1901. Les plaines désolées de la Terre de feu se couvrent de clôtures et peu importe qu’il y ait des communautés indiennes dessus, elles appartiennent à Jose Menendez, « rey de Patagonia », roi du mouton et de la laine, qui veut se débarrasser des autochtones. Soldats perdus comme MacLennan (Mark Stanley) ou cowboy tueur d’indiens comme Bill (Benjamin Westfall), les hommes règlent les problèmes par la violence. La vie humaine y a peu de valeur, comme le montre la première séquence du film. Quand on est un Indien ou un métis tel le jeune Segundo (Camilo Arancibia), on garde sa langue pour soi, pour rester en vie. Menendez commande à MacLennan une expédition vers la côte Atlantique visant à « pacifier » ses terres. Il sera accompagné de Bill et de Segundo, engagé pour son habileté au tir. Tout en faisant témoignage de tueries et d’atrocités avérées dans cette partie du monde, ce premier long métrage à l’esthétique puissante fait le portrait de ces « pionniers » du Nouveau monde, ces colons qui ont fait le sale boulot des grands propriétaires terriens. Ce sont des aventuriers, déserteurs, mercenaires, hommes de main guidés par la cupidité, condamnés à la mort dans un territoire sans loi. Même si leurs équipées font penser aux conquistadors d’Aguirre la colère de Dieu de Werner Herzog, ils n’ont pas d’Eldorado auquel se raccrocher. 1901 c’est encore le Far West au Chili, quelques années avant que le pays se « civilise ». On s’est contentés de tuer les « indios » froidement, sans pitié, parce qu’ils étaient là et qu’ils faisaient concurrence aux moutons. Ensuite, les meurtriers comme leurs victimes se dissolvent dans la mémoire perdue du Chili. Il ne reste plus que les fortunés Menendez et leurs alliés politiciens pour présider à la naissance d’une Nation. On peut regarder sur le web, la famille Menendez existe toujours, elle se porte bien et a fait en sorte de réécrire l’histoire du pays à leur avantage.

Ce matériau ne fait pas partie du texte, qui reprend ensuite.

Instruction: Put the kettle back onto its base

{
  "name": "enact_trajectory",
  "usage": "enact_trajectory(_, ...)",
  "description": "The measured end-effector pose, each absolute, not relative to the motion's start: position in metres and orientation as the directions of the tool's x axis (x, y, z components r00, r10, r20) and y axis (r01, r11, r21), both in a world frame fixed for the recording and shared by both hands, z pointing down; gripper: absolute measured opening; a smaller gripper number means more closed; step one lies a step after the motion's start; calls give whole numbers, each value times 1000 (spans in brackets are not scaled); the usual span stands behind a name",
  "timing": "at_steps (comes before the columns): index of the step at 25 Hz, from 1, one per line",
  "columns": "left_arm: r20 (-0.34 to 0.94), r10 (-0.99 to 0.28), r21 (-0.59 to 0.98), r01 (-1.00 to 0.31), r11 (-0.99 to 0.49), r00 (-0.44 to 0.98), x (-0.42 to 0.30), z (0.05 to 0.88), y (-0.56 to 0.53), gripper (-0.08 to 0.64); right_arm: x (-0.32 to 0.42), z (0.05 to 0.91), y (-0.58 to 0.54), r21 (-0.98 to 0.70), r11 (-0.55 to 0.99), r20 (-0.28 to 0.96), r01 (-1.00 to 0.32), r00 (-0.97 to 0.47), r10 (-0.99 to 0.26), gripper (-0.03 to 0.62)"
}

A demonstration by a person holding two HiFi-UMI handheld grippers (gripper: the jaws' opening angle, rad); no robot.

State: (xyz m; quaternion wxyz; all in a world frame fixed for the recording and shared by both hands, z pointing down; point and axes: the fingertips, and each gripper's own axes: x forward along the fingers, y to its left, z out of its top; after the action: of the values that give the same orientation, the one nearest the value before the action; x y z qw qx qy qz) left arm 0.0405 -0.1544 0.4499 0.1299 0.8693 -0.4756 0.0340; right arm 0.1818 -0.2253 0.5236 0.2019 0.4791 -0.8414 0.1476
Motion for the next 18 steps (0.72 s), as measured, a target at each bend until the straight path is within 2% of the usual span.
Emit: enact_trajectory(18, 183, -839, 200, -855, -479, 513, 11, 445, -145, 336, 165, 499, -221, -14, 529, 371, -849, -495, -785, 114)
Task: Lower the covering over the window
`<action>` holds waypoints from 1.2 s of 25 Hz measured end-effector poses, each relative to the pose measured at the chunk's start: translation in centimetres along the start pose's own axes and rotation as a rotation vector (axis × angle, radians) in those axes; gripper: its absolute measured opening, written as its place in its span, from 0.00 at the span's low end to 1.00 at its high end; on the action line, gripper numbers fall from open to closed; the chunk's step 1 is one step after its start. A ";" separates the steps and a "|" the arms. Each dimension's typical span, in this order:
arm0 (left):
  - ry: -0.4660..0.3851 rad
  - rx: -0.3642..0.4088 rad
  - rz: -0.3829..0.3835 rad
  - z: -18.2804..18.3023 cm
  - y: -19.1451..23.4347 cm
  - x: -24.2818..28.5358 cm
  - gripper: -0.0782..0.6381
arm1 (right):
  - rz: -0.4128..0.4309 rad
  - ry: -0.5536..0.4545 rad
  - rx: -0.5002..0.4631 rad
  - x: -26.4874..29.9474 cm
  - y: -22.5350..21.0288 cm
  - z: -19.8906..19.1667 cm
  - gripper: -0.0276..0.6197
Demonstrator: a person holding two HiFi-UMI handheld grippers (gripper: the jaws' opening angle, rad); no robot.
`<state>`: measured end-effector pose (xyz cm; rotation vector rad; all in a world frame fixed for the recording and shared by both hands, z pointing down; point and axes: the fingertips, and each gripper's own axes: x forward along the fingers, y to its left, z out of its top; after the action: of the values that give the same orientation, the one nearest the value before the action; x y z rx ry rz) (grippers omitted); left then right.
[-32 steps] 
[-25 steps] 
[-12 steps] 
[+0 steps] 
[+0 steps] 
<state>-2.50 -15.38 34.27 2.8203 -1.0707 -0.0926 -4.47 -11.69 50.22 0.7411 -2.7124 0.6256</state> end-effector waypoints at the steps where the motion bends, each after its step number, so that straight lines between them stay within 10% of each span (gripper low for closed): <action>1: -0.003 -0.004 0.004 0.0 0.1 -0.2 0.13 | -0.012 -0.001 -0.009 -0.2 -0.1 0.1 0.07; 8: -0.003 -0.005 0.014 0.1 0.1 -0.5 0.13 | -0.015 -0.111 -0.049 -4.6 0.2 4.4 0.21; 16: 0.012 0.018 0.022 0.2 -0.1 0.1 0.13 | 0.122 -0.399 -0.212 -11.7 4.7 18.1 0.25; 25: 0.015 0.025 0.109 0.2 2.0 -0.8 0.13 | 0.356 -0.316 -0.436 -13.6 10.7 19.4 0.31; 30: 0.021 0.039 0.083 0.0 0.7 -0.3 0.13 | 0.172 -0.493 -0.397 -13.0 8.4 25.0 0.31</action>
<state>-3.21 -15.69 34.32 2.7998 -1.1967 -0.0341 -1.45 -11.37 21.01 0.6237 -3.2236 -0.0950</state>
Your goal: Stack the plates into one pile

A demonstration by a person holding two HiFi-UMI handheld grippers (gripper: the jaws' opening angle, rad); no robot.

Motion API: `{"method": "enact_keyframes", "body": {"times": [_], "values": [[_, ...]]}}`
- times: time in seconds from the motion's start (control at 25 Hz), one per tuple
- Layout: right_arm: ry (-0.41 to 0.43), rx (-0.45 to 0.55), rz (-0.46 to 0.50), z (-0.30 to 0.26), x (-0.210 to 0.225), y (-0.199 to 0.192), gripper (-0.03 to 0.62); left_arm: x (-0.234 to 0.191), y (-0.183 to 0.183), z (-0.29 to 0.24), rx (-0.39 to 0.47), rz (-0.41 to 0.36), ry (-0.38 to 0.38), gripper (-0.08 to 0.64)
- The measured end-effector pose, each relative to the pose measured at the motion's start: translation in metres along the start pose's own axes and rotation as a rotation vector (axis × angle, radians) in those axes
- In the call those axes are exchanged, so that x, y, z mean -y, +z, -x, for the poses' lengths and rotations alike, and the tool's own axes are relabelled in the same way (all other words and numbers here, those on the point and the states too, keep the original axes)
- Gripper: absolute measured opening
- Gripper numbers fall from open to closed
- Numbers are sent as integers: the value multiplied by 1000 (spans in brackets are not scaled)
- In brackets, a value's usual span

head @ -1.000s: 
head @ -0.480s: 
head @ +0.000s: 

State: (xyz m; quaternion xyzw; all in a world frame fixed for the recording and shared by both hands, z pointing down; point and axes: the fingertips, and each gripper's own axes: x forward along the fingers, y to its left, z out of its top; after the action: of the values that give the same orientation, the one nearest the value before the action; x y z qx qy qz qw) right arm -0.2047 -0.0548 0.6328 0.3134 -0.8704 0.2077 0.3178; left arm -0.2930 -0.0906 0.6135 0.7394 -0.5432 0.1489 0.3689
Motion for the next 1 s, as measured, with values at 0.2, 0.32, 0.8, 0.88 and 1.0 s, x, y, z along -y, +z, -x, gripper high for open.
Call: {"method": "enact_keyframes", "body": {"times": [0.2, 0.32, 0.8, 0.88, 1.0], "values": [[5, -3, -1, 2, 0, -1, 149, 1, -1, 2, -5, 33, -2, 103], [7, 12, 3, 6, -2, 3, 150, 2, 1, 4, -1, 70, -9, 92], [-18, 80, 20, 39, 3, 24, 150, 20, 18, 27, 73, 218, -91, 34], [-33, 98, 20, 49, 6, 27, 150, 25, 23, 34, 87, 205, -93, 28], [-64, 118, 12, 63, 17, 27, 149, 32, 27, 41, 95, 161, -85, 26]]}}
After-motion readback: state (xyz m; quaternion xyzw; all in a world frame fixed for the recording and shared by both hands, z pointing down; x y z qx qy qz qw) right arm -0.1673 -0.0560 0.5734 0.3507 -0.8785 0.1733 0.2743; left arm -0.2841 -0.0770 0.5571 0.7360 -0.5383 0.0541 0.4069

La réalisation de Galvez vise à immerger le spectateur dans un environnement rude et hostile, balayé par les vents, sans lui donner les dimensions héroïques du western américain. Le format d’image est le 1:33 quasi carré dont les gros plans sur les visages rendent une sensation d’oppression. Les sons sont amplifiés pour mieux remplir ces espaces de landes vides de végétation. On se sent vite fasciné et en même temps effrayés par ces plans magnifiques qui ont quelque chose de menaçant. Le cinéaste utilise les lignes de cassure imposantes entre plaine et ciel strié de nuages, plaine et montagnes, entre lande et forêt. Les perspectives sont tellement larges et profondes qu’on cherche des points de repère quelque part au loin. Le vide de ce paysage hostile fait écho au vide moral des personnages. Les cavaliers plaisantent sur le fait qu’ils auraient dû se faire accompagner d’un prêtre. Ils savent leur équipée amorale et quand ils tuent dans le brouillard (séquence saisissante), on ne voit pas leurs victimes déjà plongées dans le néant.

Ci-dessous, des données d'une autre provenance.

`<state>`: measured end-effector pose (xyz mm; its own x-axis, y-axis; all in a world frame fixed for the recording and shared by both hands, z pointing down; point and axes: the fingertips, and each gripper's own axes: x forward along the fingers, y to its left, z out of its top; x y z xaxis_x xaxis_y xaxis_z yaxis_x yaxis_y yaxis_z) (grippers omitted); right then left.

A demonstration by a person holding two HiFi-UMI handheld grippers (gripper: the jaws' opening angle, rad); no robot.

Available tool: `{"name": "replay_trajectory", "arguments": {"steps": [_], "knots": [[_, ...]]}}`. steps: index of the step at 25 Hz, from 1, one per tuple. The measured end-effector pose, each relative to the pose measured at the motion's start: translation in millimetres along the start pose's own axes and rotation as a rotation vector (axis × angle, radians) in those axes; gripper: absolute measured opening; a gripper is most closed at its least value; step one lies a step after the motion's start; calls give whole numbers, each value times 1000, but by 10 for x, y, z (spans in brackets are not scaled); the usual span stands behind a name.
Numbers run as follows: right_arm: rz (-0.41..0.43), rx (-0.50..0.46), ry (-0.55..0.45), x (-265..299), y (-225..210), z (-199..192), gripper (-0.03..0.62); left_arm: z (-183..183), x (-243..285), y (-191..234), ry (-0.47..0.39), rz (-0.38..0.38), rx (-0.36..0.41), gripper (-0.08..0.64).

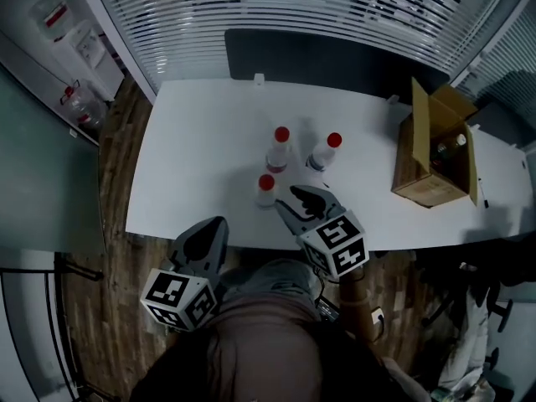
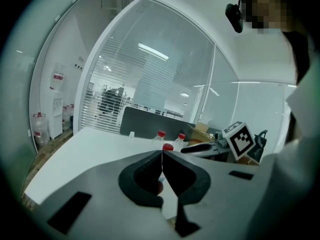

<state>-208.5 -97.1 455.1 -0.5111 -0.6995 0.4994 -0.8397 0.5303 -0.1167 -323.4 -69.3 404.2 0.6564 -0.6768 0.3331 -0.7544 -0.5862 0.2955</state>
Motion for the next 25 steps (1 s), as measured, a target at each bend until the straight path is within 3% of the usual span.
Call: {"name": "replay_trajectory", "arguments": {"steps": [6, 25], "knots": [[-57, 23, -23, -267, -88, -11, 170, -10, 101, -125, 15, -62, 24, 9], [-278, 121, -156, -885, -234, -15, 33, -18, 191, -436, 30, -179, 89, 8]]}}
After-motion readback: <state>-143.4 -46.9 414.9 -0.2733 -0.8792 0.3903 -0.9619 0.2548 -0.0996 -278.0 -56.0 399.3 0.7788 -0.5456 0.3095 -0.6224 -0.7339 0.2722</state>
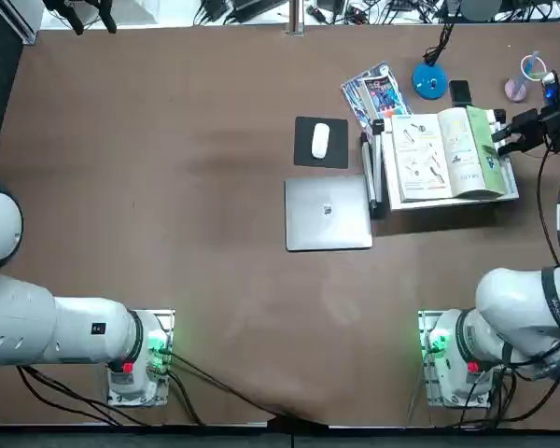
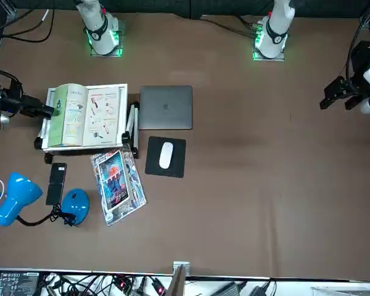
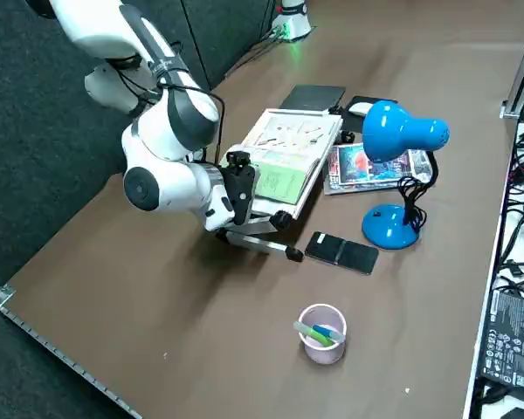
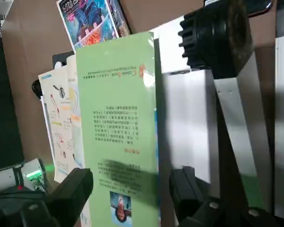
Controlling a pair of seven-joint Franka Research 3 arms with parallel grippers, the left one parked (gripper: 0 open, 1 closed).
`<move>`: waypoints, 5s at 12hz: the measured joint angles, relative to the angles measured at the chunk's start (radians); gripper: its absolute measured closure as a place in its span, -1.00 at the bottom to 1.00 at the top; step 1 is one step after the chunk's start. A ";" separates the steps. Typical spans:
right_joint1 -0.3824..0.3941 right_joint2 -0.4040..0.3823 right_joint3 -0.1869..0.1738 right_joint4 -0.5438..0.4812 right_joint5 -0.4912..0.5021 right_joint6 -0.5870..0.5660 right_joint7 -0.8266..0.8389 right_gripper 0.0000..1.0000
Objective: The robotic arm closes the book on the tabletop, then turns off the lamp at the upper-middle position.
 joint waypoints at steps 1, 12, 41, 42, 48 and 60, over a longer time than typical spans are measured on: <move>0.000 0.007 0.001 -0.003 0.003 0.000 -0.004 -1.00; 0.003 0.033 0.016 -0.004 0.051 -0.057 -0.033 -1.00; 0.069 -0.098 0.023 0.039 0.057 -0.223 0.117 -1.00; 0.082 -0.103 0.023 0.039 0.058 -0.223 0.139 -1.00; 0.202 -0.181 0.027 0.039 0.061 -0.208 0.325 -1.00; 0.563 -0.250 0.032 -0.094 0.061 0.150 0.679 -1.00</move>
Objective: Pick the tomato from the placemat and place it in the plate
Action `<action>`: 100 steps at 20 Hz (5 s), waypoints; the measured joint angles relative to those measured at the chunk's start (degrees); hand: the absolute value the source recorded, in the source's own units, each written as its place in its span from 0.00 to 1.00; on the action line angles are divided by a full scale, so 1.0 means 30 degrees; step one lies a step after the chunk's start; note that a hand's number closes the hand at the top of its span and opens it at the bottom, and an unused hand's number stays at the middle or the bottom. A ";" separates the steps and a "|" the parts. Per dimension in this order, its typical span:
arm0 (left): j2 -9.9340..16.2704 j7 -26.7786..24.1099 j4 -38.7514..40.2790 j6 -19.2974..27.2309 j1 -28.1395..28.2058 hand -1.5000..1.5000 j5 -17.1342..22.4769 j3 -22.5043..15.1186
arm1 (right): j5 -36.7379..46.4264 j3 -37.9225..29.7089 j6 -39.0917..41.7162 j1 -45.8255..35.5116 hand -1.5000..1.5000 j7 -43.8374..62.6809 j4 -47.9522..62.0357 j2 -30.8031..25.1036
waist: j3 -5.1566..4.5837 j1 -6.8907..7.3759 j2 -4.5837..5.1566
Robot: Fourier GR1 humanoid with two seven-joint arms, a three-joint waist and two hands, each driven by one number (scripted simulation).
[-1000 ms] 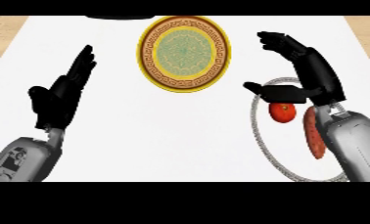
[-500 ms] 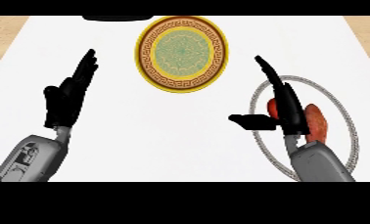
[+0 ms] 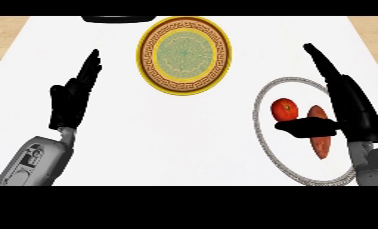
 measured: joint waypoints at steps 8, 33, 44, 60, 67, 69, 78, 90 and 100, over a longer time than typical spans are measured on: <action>-0.0076 -0.0083 -0.0177 -0.0429 0.0177 0.50 -0.0180 0.0349 | -0.2860 -0.0944 0.6368 -0.1814 0.00 0.6018 -0.1486 -0.2802 | 0.0013 0.0234 0.0070; -0.2033 0.1344 -0.1098 -0.2122 0.0234 0.50 -0.2669 0.2370 | 0.1075 -0.1200 1.1570 -0.2067 0.00 0.5086 0.4799 0.2051 | 0.0050 0.0344 0.0131; -0.2717 0.1087 -0.1173 -0.3265 0.0743 0.50 -0.3603 0.3759 | 0.3771 -0.2546 1.2042 -0.1931 1.00 0.2292 0.7804 0.3415 | 0.0050 0.0328 0.0134; -0.3835 0.0819 -0.1019 -0.4066 0.0814 0.50 -0.4711 0.4561 | 0.7603 -0.4263 0.9422 -0.2169 1.00 -0.1794 0.9211 0.3786 | 0.0046 0.0328 0.0131; -0.4019 0.1007 -0.1343 -0.4203 0.0995 0.50 -0.4984 0.4598 | 0.9443 -0.4670 0.7062 -0.3171 1.00 -0.3599 1.0057 0.3287 | 0.0056 0.0319 0.0141; -0.4066 0.1304 -0.1407 -0.4086 0.0802 0.50 -0.5041 0.4626 | 0.9585 -0.5018 0.5863 -0.3549 1.00 -0.4319 0.9554 0.3216 | 0.0065 0.0303 0.0131; -0.4198 0.1032 -0.0860 -0.4222 0.0416 0.50 -0.5071 0.4845 | 0.8707 -0.5407 0.4535 -0.5974 1.00 -0.6214 0.6754 0.4076 | 0.0048 0.0328 0.0108; -0.4168 0.1080 -0.0556 -0.4605 -0.0068 0.50 -0.5259 0.5139 | 0.8352 -0.4571 0.4612 -1.1416 1.00 -0.5178 1.1459 0.8559 | 0.0043 0.0610 0.0200; -0.4658 0.1255 -0.0431 -0.4533 -0.0537 0.50 -0.5638 0.4866 | 1.0230 -0.3912 0.1864 -1.5515 1.00 -0.5759 1.9885 1.1191 | 0.0037 0.0922 0.0344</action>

Les colons est un western cru et sanglant. Dans ce récit sans espoir, Segundo serait un très lointain cousin du Martin Pawley, métis cherokee de la Prisonnière du désert mais à la différence du personnage de John Ford qui tempère les pulsions racistes de John Wayne, Segundo est un personnage impuissant qui n’a que le silence et son regard à opposer à McLennan. De toute façon s’écrie le lieutenant, les Indiens ne parlent pas. Les indigènes sont privés de voix et on se dit qu’en leur coupant les oreilles, les colons les ont aussi privé d’entendre leur propre histoire. Il reste toutefois ce regard et ces yeux incandescents, ceux de Kiepja (Mishell Guaña) qui n’oublieront rien. Le dernier plan, fixe, résume cette puissance du regard et indirectement celle du cinéma qui rend leur regard aux victimes oubliées de la mémoire chilienne.

On ne sait pas si c’est une tendance qui va s’amplifier mais quelques films récents recommencent à documenter sans fard des épisodes historiques de massacres coloniaux, faisant ressortir la violence contre des populations indigènes. Avant Les colons, on a vu Killers of the flower moon de Scorsese et  aussi le très sanglant The Nightingale de Jennifer Kent, sur le génocide des aborigènes de Tasmanie. Ils sont tous à voir.